━━━ EXTRACTED ENTRIES ━━━
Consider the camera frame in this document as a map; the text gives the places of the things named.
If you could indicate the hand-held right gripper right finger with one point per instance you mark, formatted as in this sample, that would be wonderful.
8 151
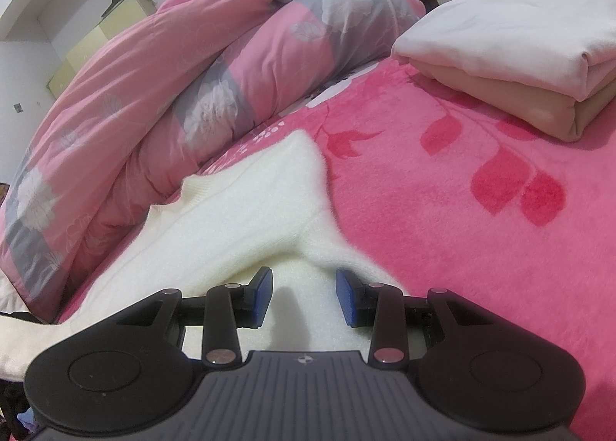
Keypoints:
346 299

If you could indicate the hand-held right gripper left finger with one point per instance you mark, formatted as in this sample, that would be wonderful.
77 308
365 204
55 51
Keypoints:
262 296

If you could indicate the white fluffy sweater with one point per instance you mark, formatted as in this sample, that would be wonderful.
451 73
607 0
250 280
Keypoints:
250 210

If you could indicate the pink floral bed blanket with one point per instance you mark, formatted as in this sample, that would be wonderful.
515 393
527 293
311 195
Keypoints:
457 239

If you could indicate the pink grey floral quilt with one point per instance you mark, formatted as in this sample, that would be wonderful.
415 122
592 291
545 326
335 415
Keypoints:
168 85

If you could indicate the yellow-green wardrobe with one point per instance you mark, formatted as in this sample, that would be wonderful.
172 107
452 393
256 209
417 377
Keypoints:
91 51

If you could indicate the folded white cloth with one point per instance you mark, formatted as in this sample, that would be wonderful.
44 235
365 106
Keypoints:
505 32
━━━
For the word "floral", find every line in the data that holds it and copy that line.

If you could indicate the pink floral bed blanket with one point per instance you mark, formatted as in this sample, that would be wonderful.
If you could indicate the pink grey floral quilt with one point per instance you mark, formatted as in this sample, that would be wonderful.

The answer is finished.